La CAP a aussi le mandat d’entendre le VG sur son rapport annuel de gestion, mais également les sous-ministres et dirigeants d’organismes sur leur gestion administrative. Lorsque la commission est préoccupée par des enjeux soulevés par le VG, elle peut décider d’entendre le ministère ou l’organisme en question. La collaboration entre le VG et la CAP joue un rôle déterminant dans la reddition de compte et l’imputabilité des hauts dirigeants de la fonction publique. À titre d’exemple, la CAP a entendu le ministère de l’Environnement sur sa gestion du Fonds vert et entendra bientôt la Régie des alcools, des courses et des jeux. L’automne dernier, la CAP a tenu trois séances de travail, sept auditions publiques et cinq réunions du comité directeur, et ce, sur neuf semaines de travaux réguliers du parlement.

À la suite des audiences, les députés membres, par consensus de tous les partis, émettent des recommandations. Fait intéressant, depuis cinq ans, le VG effectue un suivi de la mise en oeuvre de ces dernières. C’est ainsi qu’en 2013-2014, toutes les recommandations suivies avaient réalisé des progrès jugés satisfaisants par le VG, ce qui témoigne de l’attention et du sérieux accordés à nos recommandations par les ministères et les organismes.

Malgré quelques défis, la CAP est une institution reconnue pour sa compétence et sa culture propre, tant au Québec qu’ailleurs dans le Commonwealth où elle est souvent désignée comme « comité des comptes publics ». Le VG rappelait la semaine dernière que la Fondation canadienne pour la vérification intégrée voit la CAP comme un leader au Canada dans sa façon de faire, dans ses audiences et dans ses interactions avec les ministères, les organismes et son bureau. Le 3 février, lors de son passage devant la CAP, le secrétaire du Conseil du Trésor a également mentionné que le trio formé par son ministère, le VG et la CAP devait nécessairement fonctionner en étroite collaboration et que cela rendait encore plus efficaces les contrôles des dépenses publiques.
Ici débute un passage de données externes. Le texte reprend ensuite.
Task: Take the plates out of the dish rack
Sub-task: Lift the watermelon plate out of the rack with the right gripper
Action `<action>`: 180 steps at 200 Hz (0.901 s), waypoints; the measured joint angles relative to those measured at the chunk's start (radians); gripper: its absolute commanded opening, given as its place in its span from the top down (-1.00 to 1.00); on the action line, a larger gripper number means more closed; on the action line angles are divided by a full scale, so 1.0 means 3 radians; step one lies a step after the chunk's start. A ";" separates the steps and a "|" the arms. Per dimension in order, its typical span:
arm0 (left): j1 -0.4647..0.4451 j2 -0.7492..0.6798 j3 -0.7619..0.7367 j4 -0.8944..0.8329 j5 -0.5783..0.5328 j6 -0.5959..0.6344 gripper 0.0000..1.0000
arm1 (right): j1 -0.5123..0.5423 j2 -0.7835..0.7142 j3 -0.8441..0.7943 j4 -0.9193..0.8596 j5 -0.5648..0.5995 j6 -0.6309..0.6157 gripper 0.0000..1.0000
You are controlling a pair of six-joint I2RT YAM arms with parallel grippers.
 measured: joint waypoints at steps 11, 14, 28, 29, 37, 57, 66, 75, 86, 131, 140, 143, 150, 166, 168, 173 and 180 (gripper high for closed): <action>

Nous sommes heureux de l’attention grandissante accordée à cette commission. Loin d’être une farce, la CAP joue un rôle primordial dans le parlementarisme. Toutefois, une attention constante à ses travaux permettrait de démontrer tout le sérieux de sa démarche non partisane et contribuerait à lutter contre le cynisme. Les médias gagneraient alors à couvrir davantage les travaux en commission parlementaire au-delà des joutes politiques ou de la période des questions.